# EXERCISE PROMPT
Please give the count of lines below with the string "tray" in them, and no other words.

# INFORMATION GIVEN
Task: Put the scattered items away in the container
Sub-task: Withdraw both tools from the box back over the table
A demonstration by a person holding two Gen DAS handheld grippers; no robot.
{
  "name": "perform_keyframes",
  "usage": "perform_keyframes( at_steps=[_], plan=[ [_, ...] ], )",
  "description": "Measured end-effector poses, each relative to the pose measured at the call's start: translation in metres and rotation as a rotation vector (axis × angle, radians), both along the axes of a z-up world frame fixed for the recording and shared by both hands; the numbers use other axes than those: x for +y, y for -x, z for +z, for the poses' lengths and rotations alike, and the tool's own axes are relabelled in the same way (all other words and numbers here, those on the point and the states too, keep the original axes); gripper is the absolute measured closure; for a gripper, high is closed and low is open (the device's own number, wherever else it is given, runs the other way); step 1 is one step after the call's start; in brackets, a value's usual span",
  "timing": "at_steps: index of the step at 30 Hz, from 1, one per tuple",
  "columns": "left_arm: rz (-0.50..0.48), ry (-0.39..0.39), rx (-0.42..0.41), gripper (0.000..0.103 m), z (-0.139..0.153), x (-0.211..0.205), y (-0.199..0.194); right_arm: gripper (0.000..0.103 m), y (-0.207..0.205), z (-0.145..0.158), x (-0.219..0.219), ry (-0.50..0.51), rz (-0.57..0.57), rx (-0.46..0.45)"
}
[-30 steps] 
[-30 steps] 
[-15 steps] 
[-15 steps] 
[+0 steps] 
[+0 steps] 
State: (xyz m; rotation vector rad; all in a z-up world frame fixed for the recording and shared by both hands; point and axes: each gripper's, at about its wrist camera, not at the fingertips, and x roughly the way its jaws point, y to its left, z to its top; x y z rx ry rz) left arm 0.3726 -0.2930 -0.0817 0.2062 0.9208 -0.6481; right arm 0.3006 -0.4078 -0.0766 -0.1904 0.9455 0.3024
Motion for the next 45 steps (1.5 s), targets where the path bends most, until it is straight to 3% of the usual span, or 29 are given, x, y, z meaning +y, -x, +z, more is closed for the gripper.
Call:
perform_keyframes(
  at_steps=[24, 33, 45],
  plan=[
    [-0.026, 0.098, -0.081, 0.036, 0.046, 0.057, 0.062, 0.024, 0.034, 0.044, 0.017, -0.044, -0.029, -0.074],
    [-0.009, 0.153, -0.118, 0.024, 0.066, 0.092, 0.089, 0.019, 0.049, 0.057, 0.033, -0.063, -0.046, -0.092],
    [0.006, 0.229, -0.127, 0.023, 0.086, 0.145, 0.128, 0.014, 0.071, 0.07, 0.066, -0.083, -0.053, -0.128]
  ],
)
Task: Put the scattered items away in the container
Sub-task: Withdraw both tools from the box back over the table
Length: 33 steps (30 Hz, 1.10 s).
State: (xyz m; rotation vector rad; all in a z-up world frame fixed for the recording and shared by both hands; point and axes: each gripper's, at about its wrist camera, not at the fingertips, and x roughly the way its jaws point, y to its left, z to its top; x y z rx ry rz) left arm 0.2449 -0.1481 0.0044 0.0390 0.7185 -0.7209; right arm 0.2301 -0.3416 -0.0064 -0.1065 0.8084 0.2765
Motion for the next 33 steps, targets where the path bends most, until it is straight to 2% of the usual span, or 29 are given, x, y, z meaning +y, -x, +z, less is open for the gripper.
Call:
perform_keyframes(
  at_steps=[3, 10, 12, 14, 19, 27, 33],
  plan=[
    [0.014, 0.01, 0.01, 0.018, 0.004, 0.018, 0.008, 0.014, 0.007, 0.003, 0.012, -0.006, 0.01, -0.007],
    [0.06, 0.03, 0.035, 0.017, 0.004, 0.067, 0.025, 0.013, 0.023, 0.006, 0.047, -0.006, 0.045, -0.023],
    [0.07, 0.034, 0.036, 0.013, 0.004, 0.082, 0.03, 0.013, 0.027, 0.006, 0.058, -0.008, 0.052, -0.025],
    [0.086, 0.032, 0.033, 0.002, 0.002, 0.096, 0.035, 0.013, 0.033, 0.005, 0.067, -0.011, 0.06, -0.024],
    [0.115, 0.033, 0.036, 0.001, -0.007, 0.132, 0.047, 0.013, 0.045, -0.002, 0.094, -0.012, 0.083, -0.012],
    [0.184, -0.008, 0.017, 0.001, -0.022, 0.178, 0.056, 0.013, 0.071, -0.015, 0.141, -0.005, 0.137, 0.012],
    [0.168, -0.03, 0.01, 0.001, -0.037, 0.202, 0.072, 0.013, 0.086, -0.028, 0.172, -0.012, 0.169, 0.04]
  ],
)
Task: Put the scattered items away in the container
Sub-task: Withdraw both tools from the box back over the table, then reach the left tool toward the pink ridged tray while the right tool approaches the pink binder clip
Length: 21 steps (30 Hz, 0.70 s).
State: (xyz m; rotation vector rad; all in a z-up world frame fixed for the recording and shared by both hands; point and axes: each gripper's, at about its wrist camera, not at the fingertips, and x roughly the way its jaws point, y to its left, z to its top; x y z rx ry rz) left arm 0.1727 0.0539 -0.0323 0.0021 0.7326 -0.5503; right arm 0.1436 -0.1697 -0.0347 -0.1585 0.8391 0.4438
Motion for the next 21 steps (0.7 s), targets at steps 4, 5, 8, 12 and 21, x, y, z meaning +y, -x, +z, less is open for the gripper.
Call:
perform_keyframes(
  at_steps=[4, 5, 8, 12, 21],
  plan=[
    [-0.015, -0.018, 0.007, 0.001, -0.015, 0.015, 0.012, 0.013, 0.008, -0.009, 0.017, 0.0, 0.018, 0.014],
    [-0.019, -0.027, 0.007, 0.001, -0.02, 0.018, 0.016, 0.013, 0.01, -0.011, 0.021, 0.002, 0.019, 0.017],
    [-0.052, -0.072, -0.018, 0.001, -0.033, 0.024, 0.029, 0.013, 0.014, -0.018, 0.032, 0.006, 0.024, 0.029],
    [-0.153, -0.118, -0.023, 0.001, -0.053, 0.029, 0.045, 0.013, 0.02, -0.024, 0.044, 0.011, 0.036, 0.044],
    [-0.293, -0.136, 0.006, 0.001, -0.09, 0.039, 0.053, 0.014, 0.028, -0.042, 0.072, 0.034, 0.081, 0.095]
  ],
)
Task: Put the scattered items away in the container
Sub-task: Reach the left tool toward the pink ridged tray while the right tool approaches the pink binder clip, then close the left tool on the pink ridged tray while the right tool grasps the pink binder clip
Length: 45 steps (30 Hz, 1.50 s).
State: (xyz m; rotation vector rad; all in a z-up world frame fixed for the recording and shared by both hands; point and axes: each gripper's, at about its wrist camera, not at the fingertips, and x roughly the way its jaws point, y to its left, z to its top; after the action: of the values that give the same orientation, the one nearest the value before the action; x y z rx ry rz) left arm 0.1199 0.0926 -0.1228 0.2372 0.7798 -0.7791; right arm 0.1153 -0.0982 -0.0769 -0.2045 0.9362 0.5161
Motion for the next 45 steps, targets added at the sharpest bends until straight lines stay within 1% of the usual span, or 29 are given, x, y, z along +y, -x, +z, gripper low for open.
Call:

# RESULT OF THE EXERCISE
2